O modelo proposto combina a eliminação do IVA sobre alimentos saudáveis, como frutas, legumes, leguminosas e cereais integrais, com a introdução de impostos sobre produtos com maior impacto negativo na saúde e no ambiente, como carne de vaca, cordeiro, porco, carnes processadas e bebidas açucaradas.
Segundo os autores, esta redistribuição fiscal permitiria evitar cerca de 700 mortes por ano relacionadas com dietas de baixo valor nutricional e reduzir as emissões de CO₂ em cerca de 700 mil toneladas, sem que os consumidores sentissem aumento nos custos das compras.
Impacto ambiental da alimentação supera emissões de todos os carros na Suécia
O estudo sublinha que, nos países de elevado rendimento, dietas pouco saudáveis causam mais mortes do que o consumo excessivo de álcool e aproximam-se do impacto do tabagismo.
No plano ambiental, o peso da alimentação é particularmente relevante: o impacto climático dos padrões alimentares suecos é estimado em mais do dobro das emissões de todos os automóveis particulares do país. A reforma fiscal permitiria reduzir as emissões alimentares em 8%, equivalente a retirar um décimo da frota de carros das estradas.

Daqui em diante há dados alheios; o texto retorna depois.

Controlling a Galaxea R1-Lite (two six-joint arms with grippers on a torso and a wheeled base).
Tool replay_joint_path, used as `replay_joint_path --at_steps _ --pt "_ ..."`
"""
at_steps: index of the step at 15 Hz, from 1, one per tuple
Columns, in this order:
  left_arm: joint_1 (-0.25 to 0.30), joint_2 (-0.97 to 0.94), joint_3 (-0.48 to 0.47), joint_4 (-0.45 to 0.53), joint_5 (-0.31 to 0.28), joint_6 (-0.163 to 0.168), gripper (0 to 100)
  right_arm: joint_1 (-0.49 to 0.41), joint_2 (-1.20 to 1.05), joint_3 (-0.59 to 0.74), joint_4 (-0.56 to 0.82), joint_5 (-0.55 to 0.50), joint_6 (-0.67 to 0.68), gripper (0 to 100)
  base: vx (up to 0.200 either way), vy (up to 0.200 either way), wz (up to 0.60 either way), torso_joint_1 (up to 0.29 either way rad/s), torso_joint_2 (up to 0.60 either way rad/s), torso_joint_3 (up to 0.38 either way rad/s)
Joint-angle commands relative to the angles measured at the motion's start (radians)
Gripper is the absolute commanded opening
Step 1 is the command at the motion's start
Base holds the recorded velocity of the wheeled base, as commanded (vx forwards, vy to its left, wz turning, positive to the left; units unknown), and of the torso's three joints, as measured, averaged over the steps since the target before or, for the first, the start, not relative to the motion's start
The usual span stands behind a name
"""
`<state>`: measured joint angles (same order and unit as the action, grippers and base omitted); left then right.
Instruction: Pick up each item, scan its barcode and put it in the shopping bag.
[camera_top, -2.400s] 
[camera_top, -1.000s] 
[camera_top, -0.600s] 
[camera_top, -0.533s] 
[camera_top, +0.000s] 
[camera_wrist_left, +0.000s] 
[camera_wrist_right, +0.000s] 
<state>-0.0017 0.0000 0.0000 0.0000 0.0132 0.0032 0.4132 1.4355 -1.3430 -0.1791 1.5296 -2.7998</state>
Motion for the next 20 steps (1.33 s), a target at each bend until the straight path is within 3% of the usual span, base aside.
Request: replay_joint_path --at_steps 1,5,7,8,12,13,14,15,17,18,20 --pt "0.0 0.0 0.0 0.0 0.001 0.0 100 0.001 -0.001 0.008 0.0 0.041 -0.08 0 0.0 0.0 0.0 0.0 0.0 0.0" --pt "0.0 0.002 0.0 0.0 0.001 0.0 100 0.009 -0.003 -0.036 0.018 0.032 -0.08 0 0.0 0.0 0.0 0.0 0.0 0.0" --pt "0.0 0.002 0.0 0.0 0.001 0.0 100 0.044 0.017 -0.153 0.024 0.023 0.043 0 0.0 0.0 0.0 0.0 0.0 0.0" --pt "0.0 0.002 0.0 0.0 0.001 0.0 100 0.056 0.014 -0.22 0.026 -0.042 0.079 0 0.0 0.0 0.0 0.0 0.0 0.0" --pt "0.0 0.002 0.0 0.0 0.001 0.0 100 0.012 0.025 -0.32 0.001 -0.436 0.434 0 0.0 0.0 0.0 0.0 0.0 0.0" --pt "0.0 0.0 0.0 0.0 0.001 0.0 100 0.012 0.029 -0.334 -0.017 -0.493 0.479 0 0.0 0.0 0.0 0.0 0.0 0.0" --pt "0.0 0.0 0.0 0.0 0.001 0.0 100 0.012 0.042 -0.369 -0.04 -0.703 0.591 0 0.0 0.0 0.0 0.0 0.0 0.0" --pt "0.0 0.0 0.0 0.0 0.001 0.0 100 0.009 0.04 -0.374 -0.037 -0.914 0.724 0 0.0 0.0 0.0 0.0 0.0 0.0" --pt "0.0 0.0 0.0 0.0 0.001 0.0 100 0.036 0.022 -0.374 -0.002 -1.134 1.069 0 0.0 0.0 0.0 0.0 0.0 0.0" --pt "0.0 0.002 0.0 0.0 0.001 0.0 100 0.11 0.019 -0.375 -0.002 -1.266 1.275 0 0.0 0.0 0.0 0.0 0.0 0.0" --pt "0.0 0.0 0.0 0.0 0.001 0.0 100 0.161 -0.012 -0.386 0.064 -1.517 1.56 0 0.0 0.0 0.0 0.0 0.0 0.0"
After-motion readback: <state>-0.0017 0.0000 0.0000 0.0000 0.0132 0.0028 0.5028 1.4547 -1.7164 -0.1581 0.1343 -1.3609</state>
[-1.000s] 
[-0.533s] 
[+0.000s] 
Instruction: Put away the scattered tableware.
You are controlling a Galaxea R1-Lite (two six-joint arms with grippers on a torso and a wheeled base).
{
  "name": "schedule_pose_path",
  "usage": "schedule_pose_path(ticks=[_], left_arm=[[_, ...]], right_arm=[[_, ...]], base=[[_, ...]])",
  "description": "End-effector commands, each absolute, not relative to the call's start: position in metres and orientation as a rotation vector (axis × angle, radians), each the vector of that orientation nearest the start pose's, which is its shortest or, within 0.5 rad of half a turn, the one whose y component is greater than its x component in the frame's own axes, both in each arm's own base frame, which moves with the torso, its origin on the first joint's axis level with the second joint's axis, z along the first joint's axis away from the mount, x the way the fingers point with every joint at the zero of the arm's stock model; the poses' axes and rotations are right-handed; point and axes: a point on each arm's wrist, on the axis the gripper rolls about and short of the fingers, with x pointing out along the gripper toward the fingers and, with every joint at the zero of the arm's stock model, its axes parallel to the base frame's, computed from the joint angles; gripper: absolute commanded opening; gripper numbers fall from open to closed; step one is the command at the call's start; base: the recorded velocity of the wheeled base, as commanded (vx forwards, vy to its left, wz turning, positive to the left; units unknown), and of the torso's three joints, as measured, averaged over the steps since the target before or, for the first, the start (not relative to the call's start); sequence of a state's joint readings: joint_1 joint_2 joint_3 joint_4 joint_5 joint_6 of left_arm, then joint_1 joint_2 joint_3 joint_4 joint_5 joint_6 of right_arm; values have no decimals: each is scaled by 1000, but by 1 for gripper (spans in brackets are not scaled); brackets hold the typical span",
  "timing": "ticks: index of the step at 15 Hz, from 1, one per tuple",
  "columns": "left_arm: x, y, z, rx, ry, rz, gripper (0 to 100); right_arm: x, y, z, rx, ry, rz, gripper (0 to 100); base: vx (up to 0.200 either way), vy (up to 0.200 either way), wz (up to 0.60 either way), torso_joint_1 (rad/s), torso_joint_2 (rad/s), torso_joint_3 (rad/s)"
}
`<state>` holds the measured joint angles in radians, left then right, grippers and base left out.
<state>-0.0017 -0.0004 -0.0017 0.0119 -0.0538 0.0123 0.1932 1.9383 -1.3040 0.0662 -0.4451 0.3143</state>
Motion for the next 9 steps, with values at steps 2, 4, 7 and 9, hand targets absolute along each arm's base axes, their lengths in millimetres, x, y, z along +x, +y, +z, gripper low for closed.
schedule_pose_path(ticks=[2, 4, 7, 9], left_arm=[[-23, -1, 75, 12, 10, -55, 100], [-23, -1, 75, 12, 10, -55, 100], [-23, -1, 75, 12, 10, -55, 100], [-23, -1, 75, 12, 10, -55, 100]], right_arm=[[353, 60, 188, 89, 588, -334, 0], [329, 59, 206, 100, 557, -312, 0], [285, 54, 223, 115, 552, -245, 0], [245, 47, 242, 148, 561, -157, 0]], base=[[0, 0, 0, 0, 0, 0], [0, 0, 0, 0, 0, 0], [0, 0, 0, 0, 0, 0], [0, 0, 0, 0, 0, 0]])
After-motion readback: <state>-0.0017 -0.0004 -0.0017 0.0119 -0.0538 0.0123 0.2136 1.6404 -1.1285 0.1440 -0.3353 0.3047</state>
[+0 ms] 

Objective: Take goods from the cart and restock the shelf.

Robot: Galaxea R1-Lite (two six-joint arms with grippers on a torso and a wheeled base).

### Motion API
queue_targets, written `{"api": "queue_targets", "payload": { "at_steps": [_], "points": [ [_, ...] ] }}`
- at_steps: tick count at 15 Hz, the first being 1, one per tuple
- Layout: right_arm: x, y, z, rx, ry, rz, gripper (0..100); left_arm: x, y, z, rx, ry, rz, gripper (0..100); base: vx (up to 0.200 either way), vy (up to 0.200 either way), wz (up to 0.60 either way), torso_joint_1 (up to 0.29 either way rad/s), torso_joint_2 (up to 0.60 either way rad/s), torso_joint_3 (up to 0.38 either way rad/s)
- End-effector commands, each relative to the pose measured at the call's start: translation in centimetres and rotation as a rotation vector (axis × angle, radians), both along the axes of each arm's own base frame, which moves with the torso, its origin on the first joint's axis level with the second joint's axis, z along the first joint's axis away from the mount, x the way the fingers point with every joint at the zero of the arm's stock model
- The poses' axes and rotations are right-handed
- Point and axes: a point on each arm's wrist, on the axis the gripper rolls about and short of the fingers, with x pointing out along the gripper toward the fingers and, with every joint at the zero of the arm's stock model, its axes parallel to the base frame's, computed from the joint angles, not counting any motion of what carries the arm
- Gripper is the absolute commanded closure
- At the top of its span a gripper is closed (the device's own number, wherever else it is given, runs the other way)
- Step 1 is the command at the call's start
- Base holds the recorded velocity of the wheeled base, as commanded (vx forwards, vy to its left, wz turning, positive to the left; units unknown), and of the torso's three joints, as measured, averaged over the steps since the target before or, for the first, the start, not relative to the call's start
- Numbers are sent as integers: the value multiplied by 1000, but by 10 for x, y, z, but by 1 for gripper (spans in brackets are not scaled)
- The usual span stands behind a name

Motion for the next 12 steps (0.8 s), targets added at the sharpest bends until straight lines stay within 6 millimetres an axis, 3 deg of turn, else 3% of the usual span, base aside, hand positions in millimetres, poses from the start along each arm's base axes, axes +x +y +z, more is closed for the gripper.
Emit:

Os investigadores destacam que a solução é economicamente neutra, já que a redução de impostos sobre alimentos saudáveis compensa os impostos aplicados aos produtos de maior impacto.
Além disso, o estudo aponta benefícios económicos indiretos, incluindo a possível redução de custos de saúde pública e menor absentismo laboral, graças à diminuição de doenças relacionadas com a alimentação, como a obesidade e a diabetes tipo 2.
Embora a análise tenha sido realizada com base na Suécia, os autores acreditam que o modelo pode ser replicado noutros países de elevado rendimento.